From China, Bettelheim and his family boarded a ship bound for England. It stopped for repairs in Bermuda in February 1855; while his family stayed on the island, he decided to take another ship to briefly visit New York City. He was so impressed by the experience that he decided to have his family come over and stay in the United States. While in New York attempted to raise money for a mission to Japan, but was unsuccessful. He moved to Chicago in 1860, where he was ordained as a minister by the Presbytery of Chicago. He met with a Japanese man who had settled in the area and revised a set of Japanese gospels alongside him.

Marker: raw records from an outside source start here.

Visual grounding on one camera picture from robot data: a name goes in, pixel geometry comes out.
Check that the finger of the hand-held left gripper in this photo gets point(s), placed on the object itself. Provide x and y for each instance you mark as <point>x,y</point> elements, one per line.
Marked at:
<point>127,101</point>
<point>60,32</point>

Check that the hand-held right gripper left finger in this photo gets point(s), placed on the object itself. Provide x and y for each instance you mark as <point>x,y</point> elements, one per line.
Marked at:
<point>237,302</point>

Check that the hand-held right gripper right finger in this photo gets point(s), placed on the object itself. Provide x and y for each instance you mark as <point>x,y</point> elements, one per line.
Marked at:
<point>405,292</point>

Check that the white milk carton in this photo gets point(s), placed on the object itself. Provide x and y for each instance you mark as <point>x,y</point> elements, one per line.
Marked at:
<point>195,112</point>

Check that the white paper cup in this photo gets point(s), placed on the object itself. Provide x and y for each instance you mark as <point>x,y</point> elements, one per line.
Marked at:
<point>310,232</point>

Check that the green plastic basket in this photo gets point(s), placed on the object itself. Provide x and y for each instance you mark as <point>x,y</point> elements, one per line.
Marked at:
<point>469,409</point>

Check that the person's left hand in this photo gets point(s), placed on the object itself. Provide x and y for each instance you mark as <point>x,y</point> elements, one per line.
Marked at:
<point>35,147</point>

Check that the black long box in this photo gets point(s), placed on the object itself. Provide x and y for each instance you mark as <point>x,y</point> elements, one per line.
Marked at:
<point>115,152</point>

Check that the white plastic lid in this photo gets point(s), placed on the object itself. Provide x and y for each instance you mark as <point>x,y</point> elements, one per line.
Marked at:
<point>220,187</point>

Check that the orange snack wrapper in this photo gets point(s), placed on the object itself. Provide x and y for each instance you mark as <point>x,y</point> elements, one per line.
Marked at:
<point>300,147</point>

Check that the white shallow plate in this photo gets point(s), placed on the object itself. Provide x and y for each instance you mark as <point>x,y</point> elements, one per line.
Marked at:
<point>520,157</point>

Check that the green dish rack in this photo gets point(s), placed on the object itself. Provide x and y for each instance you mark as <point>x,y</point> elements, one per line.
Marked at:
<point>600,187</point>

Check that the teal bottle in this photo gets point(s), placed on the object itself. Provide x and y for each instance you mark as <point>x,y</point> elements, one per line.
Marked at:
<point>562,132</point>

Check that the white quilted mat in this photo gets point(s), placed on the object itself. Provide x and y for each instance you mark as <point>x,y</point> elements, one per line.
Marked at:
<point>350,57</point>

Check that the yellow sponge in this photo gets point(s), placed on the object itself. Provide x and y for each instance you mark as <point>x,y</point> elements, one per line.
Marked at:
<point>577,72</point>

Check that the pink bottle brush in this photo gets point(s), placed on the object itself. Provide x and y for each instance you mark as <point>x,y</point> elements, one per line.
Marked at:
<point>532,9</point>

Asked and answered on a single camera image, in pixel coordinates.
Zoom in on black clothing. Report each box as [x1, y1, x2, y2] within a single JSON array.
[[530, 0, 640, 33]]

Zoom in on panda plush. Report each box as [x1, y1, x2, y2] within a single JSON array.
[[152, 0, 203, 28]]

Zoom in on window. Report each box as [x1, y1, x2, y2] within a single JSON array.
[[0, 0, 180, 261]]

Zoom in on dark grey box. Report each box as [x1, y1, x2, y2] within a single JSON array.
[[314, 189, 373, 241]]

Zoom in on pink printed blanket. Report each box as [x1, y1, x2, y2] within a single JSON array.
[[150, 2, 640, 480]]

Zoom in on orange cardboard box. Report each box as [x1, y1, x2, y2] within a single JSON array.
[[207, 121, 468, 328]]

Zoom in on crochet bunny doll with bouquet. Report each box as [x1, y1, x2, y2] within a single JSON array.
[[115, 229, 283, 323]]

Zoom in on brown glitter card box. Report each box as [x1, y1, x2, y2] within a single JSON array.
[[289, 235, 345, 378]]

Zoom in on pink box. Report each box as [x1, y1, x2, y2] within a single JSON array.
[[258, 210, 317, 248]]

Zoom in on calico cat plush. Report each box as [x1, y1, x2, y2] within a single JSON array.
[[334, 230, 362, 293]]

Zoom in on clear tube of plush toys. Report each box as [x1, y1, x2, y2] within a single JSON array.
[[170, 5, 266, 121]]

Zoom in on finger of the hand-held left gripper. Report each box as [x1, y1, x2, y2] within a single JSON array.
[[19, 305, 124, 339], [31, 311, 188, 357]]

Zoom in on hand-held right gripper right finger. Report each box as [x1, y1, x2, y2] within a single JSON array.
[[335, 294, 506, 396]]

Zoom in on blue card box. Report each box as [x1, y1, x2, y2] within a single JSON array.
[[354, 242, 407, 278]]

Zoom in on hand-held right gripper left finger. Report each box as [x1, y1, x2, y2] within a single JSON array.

Following the outbreak of the American Civil War, Bettelheim enlisted as a surgeon for the 106th Illinois Infantry Regiment, serving from August to December 1863. After the war, he settled with his family in Odell, Illinois, and opened a drugstore, while also spending time giving lectures on Japan and Ryukyu. He moved to Brookfield, Missouri in 1868. Two years later, on February 9, 1870, he died of pneumonia. His wife presented his new drafts of the Japanese gospels to the British and Foreign Bible Society, which were then published in 1873 and 1874.
=== Legacy ===
Bettelheim was honored by a memorial monument erected at Gokoku-ji in 1926. This monument was heavily damaged during the 1945 Battle of Okinawa, but restored in 1954.

The Nippon Sei Ko Kai, the Japanese church of the Anglican Communion, honors Bettelheim as an early evangelist, although it dates its foundation to the arrival of the Episcopalian missionaries Channing Moore Williams and John Liggins in 1859.